ANCASTER, Ontario — Scott Piercy is discovering that not everything you dislike is bad for you.
After two rounds in the Canadian Open, Piercy had a share of the lead with William McGirt – and had seen just about enough of Hamilton Golf and Country Club.
“This golf course takes the juices out of it for me,” Piercy said Friday after following his opening 8-under 62 with a 67 to match the tournament 36-hole scoring record at 11-under 129.
McGirt had a 67 in the second round on the classic Harry S. Colt-designed course.
Robert Garrigus was two strokes back after a 66, and Bo Van Pelt was 9 under after a 66. Tim Clark, Vijay Singh and Josh Teater were 8 under. Clark had a 62, Singh shot 67, and Teater 65.
Bud Cauley had a 63 to join Troy Matteson and Camilo Villegas at 7 under. Villegas had a 64, and Matteson shot 68.
British Open champion Ernie Els missed the cut with rounds of 72 and 70.
“It’s unfortunate I didn’t have my game with me,” Els said. “There’s always next time.”
The tight, tree-lined layout demands precision and often forces players to play it safe.
“This golf is boring golf for me,” said Piercy, the Reno-Tahoe Open winner last year for his lone PGA Tour title. “I’m not going for it. I’m not trying to put my foot on the accelerator.

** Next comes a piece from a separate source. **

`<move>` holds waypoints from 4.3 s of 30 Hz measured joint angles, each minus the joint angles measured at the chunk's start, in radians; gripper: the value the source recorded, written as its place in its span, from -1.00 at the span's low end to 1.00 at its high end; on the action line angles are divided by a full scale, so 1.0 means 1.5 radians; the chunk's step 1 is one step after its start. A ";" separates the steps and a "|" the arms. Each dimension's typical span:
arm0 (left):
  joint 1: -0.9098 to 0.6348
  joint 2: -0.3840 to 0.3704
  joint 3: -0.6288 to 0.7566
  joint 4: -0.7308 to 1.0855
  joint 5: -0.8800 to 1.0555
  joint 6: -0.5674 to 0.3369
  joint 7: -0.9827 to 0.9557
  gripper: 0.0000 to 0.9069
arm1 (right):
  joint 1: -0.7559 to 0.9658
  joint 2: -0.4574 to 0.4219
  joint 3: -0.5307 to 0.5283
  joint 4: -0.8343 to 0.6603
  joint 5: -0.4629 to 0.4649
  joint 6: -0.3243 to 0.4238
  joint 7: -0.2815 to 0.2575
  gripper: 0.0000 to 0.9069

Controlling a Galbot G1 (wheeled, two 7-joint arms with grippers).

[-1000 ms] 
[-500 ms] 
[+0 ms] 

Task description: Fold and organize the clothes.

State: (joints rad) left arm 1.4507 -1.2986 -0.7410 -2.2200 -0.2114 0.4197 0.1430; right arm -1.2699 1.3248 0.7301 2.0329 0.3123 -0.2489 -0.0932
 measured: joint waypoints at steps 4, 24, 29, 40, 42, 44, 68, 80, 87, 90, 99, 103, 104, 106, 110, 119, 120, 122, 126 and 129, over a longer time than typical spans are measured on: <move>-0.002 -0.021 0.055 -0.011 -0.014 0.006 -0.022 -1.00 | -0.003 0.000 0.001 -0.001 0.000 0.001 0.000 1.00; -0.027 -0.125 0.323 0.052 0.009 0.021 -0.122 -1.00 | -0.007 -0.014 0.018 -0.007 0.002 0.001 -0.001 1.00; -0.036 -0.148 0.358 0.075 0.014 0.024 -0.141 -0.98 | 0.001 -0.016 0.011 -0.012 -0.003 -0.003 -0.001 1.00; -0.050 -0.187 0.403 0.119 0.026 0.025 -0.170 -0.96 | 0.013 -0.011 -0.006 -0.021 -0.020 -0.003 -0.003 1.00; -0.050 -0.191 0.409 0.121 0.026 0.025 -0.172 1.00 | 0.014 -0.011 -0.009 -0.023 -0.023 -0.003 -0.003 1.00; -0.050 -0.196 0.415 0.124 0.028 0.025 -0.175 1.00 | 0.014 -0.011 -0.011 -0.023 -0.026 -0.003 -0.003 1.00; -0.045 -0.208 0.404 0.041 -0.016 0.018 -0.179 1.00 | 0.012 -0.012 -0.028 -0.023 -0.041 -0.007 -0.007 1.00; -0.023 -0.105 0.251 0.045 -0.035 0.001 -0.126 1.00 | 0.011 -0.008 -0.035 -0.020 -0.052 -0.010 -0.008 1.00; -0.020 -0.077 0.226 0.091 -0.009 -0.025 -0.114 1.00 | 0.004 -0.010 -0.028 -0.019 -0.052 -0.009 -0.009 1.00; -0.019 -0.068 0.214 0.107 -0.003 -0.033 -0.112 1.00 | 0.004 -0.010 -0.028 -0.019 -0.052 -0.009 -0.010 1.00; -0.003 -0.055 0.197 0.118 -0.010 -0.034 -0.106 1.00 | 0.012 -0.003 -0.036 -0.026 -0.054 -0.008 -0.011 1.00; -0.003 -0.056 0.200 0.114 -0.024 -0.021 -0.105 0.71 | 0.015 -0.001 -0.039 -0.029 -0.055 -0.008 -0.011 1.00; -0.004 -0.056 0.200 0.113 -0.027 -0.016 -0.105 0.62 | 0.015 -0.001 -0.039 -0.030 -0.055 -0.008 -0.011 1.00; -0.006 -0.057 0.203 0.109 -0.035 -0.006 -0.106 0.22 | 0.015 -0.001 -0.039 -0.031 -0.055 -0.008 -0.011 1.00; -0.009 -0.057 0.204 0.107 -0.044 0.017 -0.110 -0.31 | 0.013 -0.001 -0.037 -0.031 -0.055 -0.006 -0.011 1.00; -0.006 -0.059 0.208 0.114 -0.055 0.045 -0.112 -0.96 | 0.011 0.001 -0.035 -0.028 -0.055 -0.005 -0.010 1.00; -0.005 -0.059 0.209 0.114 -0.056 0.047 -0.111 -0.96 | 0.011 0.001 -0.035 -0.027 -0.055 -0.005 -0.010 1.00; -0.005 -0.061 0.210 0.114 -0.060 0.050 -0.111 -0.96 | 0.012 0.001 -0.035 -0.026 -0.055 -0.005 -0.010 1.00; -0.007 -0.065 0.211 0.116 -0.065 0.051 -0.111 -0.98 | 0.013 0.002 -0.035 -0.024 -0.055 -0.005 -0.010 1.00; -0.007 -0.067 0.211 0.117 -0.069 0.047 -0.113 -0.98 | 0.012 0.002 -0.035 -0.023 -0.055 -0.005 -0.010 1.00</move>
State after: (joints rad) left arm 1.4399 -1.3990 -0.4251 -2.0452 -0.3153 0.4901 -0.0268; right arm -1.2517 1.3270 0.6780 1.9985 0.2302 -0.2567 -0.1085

I’m kind of touch and go.”
McGirt was in much better spirits after a round that included a 50-foot birdie putt from the fringe on No. 8. He’s winless on the PGA Tour, and cautious about getting too far ahead of himself.
“There are still 36 holes left,” McGirt said. “There is a lot of golf left.”
Van Pelt sent up a roar when he holed out from 143 yards for eagle on No. 9 – his last hole of the day. Clark reeled off six birdies and added a holed-out eagle of his own to match the course record with the 62.
Rain left the greens soft and receptive, and gave players the opportunity to lift, clean and place their golf balls in the fairway for both rounds. With more rain expected early Saturday, a compressed third round will be played with threesomes going off both tees.
Five of the 23 Canadian players survived the cut, led by David Hearn. He was seven strokes back after his second straight 68.
Jim Furyk, the winner in 2006 at Hamilton and 2007 at Angus Glen, also missed the cut.